2. Materials and Methods

2.1. Material

IBR standard (>99%) was purchased from Cayman Chemical (Ann Arbor, MI, USA). Acetonitrile and methanol of chromatographic grade and phosphoric acid were purchased from Dinamica (São Paulo, Brazil). Scotch® 845 book tape (3 M, St. Paul, MN, USA) was used to perform the tape stripping of skin. All analyses were performed with ultrapure water (Millipore, Illkirch-Graffenstaden, Strasbourg, France).

2.2. Obtaining Porcine and Human Skin

Porcine ear skin was obtained from a local slaughterhouse, and human skin fragments were obtained from surgical centers during abdominoplasty procedures (approved by the Ethics Committee of the University of Brasilia, protocol number 30175020.0.0000.5558). In both cases, the material was transported to the laboratory under refrigeration, and the skin was cleaned and separated from adipose tissue, muscle, and blood vessels using scissors. The skin was then cut into circles with an approximate area of 2 cm2 and stored at −4 °C for 30 days before use.

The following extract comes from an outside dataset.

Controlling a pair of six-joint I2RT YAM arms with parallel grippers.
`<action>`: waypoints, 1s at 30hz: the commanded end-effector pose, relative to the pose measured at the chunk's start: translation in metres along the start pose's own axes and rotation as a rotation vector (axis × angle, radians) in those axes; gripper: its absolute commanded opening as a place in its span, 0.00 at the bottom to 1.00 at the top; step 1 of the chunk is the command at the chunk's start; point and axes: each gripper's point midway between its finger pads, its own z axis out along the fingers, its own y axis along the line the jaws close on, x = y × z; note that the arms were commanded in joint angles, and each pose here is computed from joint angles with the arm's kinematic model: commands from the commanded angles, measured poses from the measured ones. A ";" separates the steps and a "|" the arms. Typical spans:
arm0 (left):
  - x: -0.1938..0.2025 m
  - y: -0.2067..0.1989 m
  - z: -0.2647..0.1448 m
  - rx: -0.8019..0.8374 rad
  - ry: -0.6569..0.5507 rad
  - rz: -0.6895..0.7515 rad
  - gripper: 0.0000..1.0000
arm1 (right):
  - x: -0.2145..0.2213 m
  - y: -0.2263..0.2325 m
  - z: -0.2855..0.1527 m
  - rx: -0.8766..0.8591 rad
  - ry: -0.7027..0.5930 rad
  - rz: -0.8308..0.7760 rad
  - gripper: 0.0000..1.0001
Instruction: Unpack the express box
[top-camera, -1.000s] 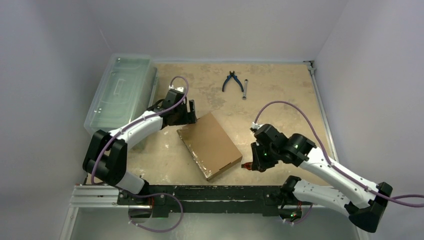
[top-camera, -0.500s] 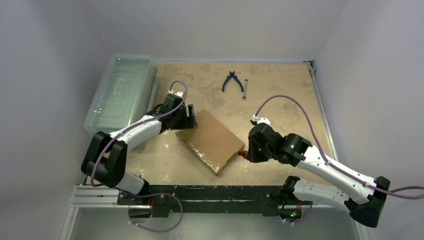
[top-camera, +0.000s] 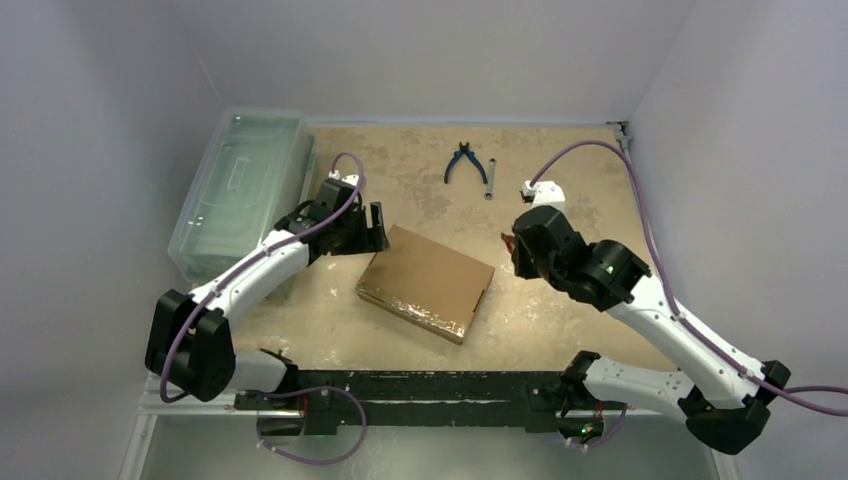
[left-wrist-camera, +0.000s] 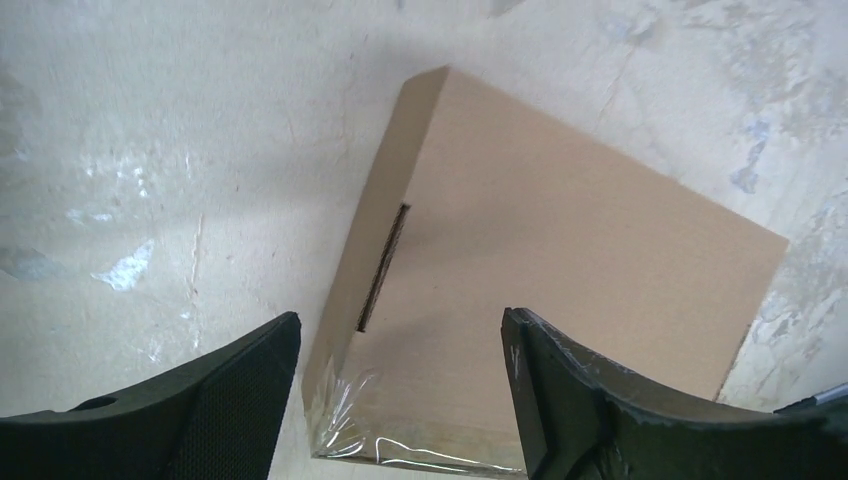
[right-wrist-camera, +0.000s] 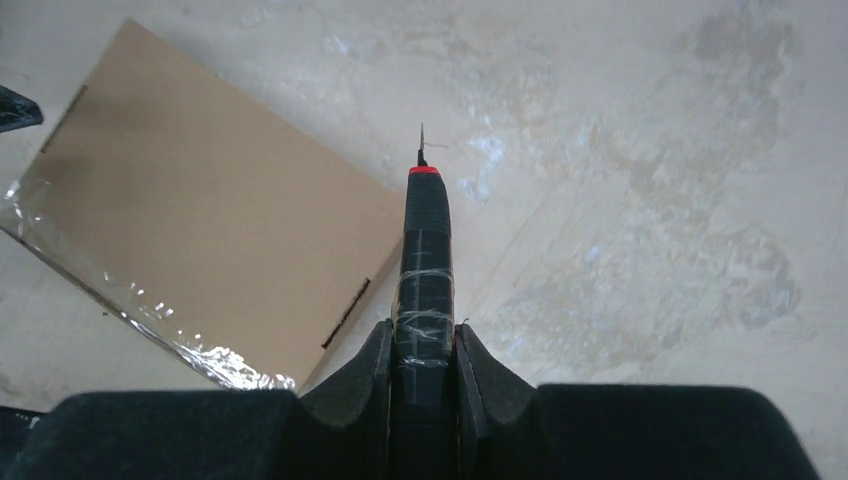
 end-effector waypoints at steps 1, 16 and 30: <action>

2.3. Preparation of IBR Stock Solutions

IBR stock solutions were prepared by dissolving 10 mg of the drug in 10 mL methanol to yield a 1 mg/mL concentration. These solutions were stored at 4 °C until further use.

2.4. Tape Stripping

The tape-stripping technique was used to separate the stratum corneum (SC) from the remaining skin (RS). First, the porcine skin fragments were affixed to a foam support with the stratum corneum facing upwards. Next, adhesive tapes were used to remove the stratum corneum, with each tape fixed onto the stratum corneum and then removed with a single motion, repeating the process 15 times for each skin fragment. The hair follicles (HFs) were then removed by applying a drop of cyanoacrylate glue on the skin, followed by occlusion with adhesive tape. After 1 min, the tape was removed in a single motion. Finally, the remaining skin was cut into small fragments. We used the same technique to separate the layers of human skin; however, we excluded the step of obtaining the hair follicles, since this skin model is unsuitable for evaluating follicular drug delivery in vitro [21].
Each skin layer was individually placed in amber vials with 5 mL methanol for drug extraction and kept under moderate agitation (300 rpm) for 24 h. The extracts were filtered through a 0.45 µm membrane and analyzed through HPLC.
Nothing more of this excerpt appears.